(JTA) — Bert Pogrebin and Letty Jo Cottin were married in 1963, barely six months after they met. Over the next 60 years, they modeled a symbiotic marriage that was not just the envy of their friends on New York’s Upper West Side, but that also had political weight: A powerful labor lawyer and one of the most influential figures in the women’s movement, the couple demonstrated how two ambitious spouses could raise kids, pursue careers and support one another without rancor or bruised egos.
“He doesn’t need to prove his masculinity or big-foot others in order to feel like a man,” Letty Cottin Pogrebin, the author and a founding editor of Ms. Magazine, wrote of her husband in her 2022 memoir, “Shanda.” “He’s a Harvard educated lawyer with a stellar, decades-long career under his belt, but I’ve never heard him brag about himself (only about his kids, grandkids, and me).”
Bert Pogrebin, a longtime partner at Littler Mendelson P.C. who represented management in labor negotiations and wrote an essential textbook on the subject, died March 25. He was 89.
Pogrebin was also a co-founder and board member of the Appleseed Network, a nonprofit network of 18 public interest justice centers in the U.S. and Mexico founded by members of Harvard Law School’s Class of 1958. Last year his daughter, the writer Abigail Pogrebin, and son-in-law, David Shapiro, created the Bert Pogrebin Appleseed Fund for Justice, focusing on the organization’s work in New York.
At a memorial service March 28 at New York’s B’nai Jeshurun congregation, he was remembered by family and close friends from the intersecting worlds of liberal politics, feminism, the law and Jewish life, including Hillary Clinton, the actress Marlo Thomas, the singer Peter Yarrow and Rabbis Burton L. Visotzky, Angela Buchdahl and Felicia L. Sol.

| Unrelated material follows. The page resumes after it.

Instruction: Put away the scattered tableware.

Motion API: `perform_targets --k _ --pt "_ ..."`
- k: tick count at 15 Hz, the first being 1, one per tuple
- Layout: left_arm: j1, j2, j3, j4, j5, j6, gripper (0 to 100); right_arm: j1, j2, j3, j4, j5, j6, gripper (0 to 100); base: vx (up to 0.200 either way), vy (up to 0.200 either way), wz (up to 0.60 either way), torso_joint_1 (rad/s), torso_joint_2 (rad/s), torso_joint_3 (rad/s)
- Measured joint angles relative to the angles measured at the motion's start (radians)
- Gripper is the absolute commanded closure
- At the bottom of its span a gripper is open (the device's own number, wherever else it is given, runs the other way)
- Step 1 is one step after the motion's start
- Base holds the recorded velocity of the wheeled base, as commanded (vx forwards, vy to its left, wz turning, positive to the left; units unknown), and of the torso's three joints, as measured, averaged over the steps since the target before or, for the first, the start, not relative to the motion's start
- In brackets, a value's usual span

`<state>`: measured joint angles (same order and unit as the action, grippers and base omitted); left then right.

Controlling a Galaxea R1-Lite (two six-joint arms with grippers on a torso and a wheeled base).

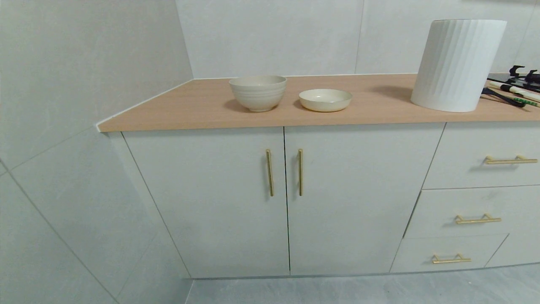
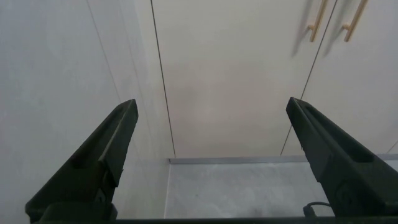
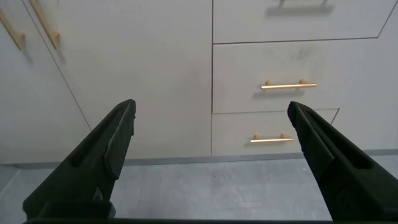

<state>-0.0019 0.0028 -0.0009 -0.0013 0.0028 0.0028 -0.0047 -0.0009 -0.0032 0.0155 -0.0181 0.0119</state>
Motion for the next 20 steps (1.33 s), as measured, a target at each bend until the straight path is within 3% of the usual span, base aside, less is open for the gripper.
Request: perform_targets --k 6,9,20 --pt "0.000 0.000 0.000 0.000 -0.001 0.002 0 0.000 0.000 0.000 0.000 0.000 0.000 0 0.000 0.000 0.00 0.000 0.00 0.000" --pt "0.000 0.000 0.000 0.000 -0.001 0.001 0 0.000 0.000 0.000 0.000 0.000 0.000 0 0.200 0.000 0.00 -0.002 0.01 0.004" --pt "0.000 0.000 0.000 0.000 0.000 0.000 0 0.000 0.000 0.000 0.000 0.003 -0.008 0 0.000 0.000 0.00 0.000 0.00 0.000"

“He was there to be supportive of [Letty], but much more and deeper: supportive of the kind of world that they both wanted for their children and their grandchildren,” Clinton, the former Democratic presidential nominee, secretary of state and senator from New York, said at the memorial service. “And we need people like Bert more than ever.”
Bertrand Pogrebin was born on April 10, 1934 in Brooklyn, the son of Abraham and Esther Pogrebin. The family later lived in Roosevelt, New Jersey, a rural cooperative community built by the Franklin Roosevelt administration largely for Jewish garment workers. “I experienced anti-Semitism in my rural high school, where all the students from my largely Jewish hometown faced hostility from the kids who weren’t Jewish,” he told the Forward in 2016.

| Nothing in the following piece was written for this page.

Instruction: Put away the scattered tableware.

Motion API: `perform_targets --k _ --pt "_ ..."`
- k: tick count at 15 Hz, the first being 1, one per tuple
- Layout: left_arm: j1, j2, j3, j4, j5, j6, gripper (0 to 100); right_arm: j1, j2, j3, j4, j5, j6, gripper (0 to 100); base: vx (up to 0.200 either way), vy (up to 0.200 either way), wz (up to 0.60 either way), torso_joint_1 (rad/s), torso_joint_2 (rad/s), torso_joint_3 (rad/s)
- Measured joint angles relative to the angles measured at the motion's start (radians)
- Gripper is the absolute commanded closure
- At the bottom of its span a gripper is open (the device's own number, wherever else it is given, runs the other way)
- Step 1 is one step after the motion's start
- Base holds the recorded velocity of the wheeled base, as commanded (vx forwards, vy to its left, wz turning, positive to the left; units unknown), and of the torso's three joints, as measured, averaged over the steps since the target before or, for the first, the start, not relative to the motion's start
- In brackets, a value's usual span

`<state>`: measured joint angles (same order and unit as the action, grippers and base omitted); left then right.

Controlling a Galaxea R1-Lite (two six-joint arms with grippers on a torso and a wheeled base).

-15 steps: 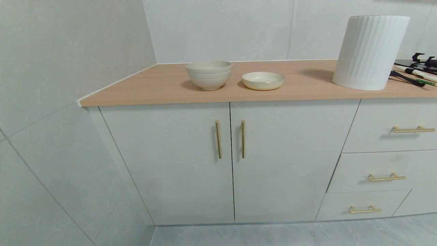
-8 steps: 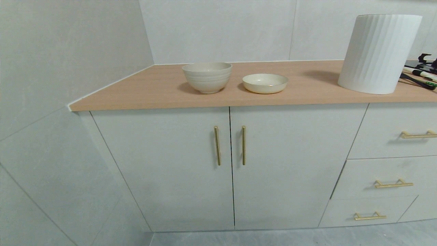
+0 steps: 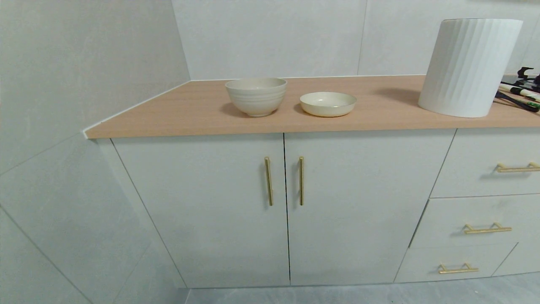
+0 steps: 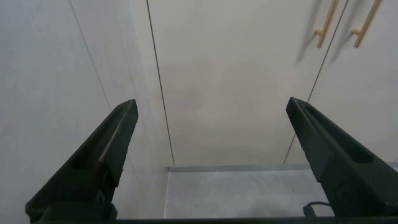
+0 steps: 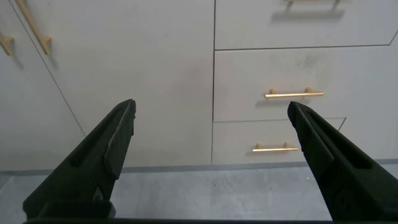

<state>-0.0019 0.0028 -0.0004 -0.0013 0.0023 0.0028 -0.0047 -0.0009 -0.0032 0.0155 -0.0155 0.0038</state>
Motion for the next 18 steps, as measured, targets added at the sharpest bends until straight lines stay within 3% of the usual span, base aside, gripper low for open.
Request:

Pogrebin attended Rutgers University and Harvard Law School, and for many years was a senior partner at Rains & Pogrebin, a law firm in the Long Island suburb of Mineola, New York.

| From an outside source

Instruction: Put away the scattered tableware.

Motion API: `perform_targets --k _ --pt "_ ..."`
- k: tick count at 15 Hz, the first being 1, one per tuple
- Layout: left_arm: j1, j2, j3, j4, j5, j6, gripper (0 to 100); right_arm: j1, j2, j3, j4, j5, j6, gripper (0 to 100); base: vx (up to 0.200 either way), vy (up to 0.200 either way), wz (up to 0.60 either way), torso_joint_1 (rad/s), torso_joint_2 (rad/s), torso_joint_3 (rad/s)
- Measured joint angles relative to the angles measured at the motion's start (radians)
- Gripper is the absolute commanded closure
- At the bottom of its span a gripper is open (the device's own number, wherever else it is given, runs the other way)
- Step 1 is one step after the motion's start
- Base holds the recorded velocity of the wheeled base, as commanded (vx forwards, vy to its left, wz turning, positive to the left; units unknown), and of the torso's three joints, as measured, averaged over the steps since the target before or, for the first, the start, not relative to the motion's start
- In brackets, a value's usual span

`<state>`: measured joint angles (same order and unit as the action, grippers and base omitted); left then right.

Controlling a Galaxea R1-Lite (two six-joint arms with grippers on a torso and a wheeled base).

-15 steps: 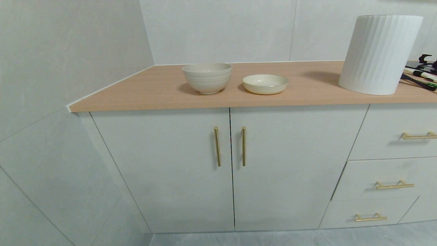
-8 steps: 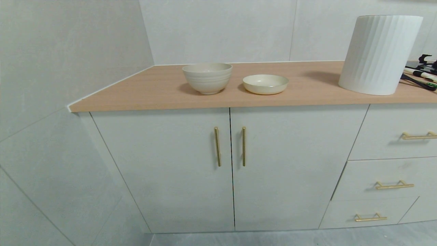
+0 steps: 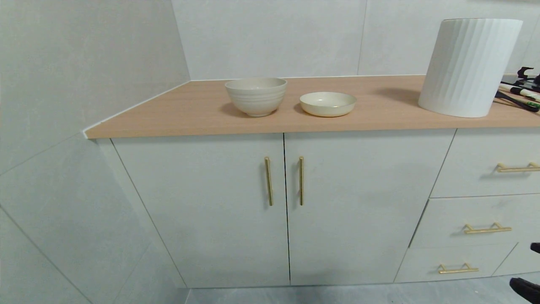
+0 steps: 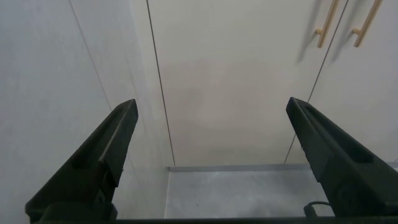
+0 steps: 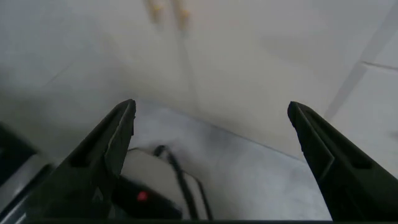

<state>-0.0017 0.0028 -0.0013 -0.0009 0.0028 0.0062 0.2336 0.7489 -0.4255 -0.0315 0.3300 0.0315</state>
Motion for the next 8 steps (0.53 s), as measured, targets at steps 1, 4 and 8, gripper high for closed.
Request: perform_targets --k 1,4,8 --pt "0.000 0.000 0.000 0.000 0.000 -0.003 0 0.057 0.073 -0.050 -0.007 -0.004 0.001 0 0.000 0.000 0.00 0.000 0.00 0.000" --pt "0.000 0.000 0.001 0.000 0.000 -0.002 0 0.155 0.263 -0.191 -0.017 -0.008 0.001 0 0.000 0.000 0.00 0.000 0.00 0.000" --pt "0.000 0.000 0.001 0.000 0.000 0.001 0 0.219 0.490 -0.356 -0.042 -0.008 0.003 0 0.000 0.000 0.00 0.000 0.00 0.000"
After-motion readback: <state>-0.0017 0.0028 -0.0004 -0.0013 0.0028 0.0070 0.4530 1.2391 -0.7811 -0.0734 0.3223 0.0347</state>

Representing management as what his daughter Robin joked was the “good guy on the bad side,” he earned a reputation for fairness and civility that impressed even adversaries. Attorney Bruce Millman recalled working at Pogrebin’s law firm and being taught by his mentor “to always appreciate and respect… labor and the aspirations of working men and women and to be ethical in everything we do.”
In her memoir, Letty Pogrebin recalled that as a young suitor Bert would pick up a guitar and belt out labor union classics, like “Which Side Are You On?” and “Solidarity Forever.”
Pogrebin was co-author of “Labor Relations: The Basic Processes, Law and Practice,” a treatise for lawyers and law students. He taught labor law at New York University Law School, Hofstra University Law School and Yale University Law School. He also sat on the board of editors of the New York Law Journal.
Mourners at B’nai Jeshurun recounted the highlights of his career, but time and again returned to the topic of the partnership between the Pogrebins.
“It’s honestly near impossible to describe their romance, the unadulterated delight in each other’s company, their mutual admiration, never a cruel word, never a sliver of daylight between them,” Abigail Pogrebin recalled in her eulogy. “And no, I didn’t need to hear as many times as I did how sexy mom was.”
He and his wife lived on the Upper West Side beginning in 1970, and have a home in Stockbridge, Massachusetts, where he passed away.
In addition to his wife and twin daughters, his survivors include a son, David, and six grandchildren.